To do: All of the data should be reproduced word for word, though its pictures must be omitted.

******

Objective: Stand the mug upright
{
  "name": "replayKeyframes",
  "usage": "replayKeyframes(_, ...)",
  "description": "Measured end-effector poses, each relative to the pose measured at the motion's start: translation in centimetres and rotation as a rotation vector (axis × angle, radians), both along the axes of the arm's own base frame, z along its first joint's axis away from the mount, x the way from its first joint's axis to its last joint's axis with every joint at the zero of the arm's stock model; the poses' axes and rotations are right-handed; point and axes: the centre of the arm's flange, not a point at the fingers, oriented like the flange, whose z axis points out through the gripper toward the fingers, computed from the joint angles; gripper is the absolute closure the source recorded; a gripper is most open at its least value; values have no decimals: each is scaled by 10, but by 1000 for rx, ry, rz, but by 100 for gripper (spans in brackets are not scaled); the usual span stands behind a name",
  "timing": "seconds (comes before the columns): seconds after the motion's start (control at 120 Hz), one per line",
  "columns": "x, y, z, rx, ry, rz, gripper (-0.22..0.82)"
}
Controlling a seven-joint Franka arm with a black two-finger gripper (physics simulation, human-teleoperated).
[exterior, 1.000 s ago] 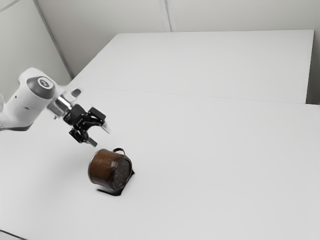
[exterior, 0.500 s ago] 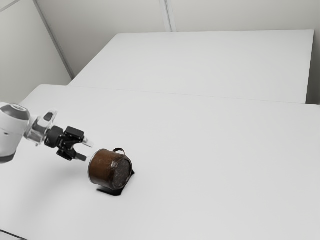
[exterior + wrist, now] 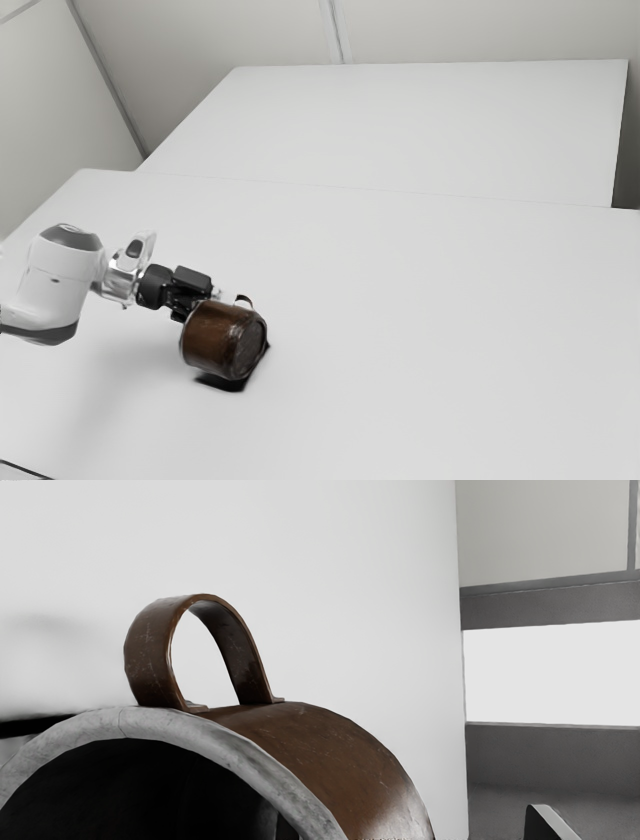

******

Your solution:
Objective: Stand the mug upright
{
  "name": "replayKeyframes",
  "usage": "replayKeyframes(_, ...)",
  "description": "Measured end-effector poses, each relative to the pose measured at the motion's start: translation in centimetres and rotation as a rotation vector (axis × angle, radians), both along the axes of the arm's own base frame, z along its first joint's axis away from the mount, x the way from its first joint's axis to its last joint's axis with every joint at the zero of the arm's stock model; the poses' axes and rotations are right-handed; point and axes: the centre of the arm's flange, not a point at the fingers, oriented like the flange, whose z axis points out through the gripper toward the fingers, computed from the joint angles; gripper is the absolute closure the source recorded; a gripper is most open at its least value; values have no decimals: each is scaled by 10, but by 1000 for rx, ry, rz, but by 100 for gripper (spans in brackets are not scaled); the usual span stands behind a name",
  "timing": "seconds (comes before the columns): seconds after the motion's start (control at 120 Hz), one per line",
  "columns": "x, y, z, rx, ry, rz, gripper (-0.22..0.82)"
}
Controlling a seven-joint Franka arm with a black two-finger gripper (physics simulation, human-teleoperated).
[exterior, 1.000 s ago] 
[exterior, 0.500 s ago] 
[exterior + wrist, now] 

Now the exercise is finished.